Input: reference alignment:

LTPs132_SSU.arb: download

As input sequences we will be using the same data as in example A.

Run SINA:

qiime alignment sina \
   --i-sequences rep-seqs-dn-99.qza \
   --p-arb-reference LTPs132_SSU.arb \
   --o-alignment rep-seqs-dn-99-aligned.qza 

Note that this command will take a little longer the first time it is run as it is generating a set of index files used by the ARB PT server. Using the LTP SSU dataset comprising only the 13,903 type strain 16S sequences the indexing process should take less than a minute, but for reference databases comprising hundreds of thousands of sequences, significant amounts of memory and time a required.

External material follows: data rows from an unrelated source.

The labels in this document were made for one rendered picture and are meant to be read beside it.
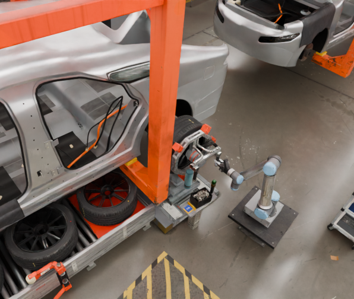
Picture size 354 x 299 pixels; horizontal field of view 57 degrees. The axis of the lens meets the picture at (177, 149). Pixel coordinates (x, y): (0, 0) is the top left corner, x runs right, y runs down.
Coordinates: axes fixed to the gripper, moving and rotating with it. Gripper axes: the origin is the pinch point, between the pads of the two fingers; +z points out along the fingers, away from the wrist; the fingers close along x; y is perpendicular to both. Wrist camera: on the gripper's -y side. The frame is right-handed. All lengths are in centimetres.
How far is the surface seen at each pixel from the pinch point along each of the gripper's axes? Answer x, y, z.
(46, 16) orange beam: -150, -188, 13
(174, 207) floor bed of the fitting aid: -39, 75, 16
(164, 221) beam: -64, 70, 7
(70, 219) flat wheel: -153, 32, 52
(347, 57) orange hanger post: 344, -2, 23
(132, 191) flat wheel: -84, 33, 42
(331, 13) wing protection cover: 310, -68, 63
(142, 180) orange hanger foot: -74, 15, 36

Output: aligned representative sequences:

rep-seqs-dn-99-aligned-ltp.qza: :qiime2: view | download

Moving on

You can now proceed with the aligned sequences as described in the q2-phylogeny community tutorial, starting at the alignment masking step.

6 Likes

An off-topic reply has been split into a new topic: When will SINA be available in QIIME 2?

Please keep replies on-topic in the future.

Should this post be removed, given that sina has been dropped from q2-alignment: deps: minpin skbio, drop sina (#72) ยท qiime2/q2-alignment@2bb78e9 ยท GitHub ?

Also the reference to this post at Phylogenetic inference with q2-phylogeny โ€” QIIME 2 2022.2.0 documentation

There are a variety of tools such as PyNAST) (using NAST), Infernal, and SINA, etc., that attempt to reduce the amount of ambiguously aligned regions by using curated reference alignments (e.g. SILVA. Reference alignments are particularly powerful for rRNA gene sequence data, as knowledge of secondary structure is incorporated into the curation process, thus increasing alignment quality. For a more in-depth and eloquent overview of reference-based alignment approaches, check out the great SINA community tutorial).

Thanks for bringing this up @nick-youngblut! This is correct, this method is no longer supported in q2-alignment. I am archiving this post now!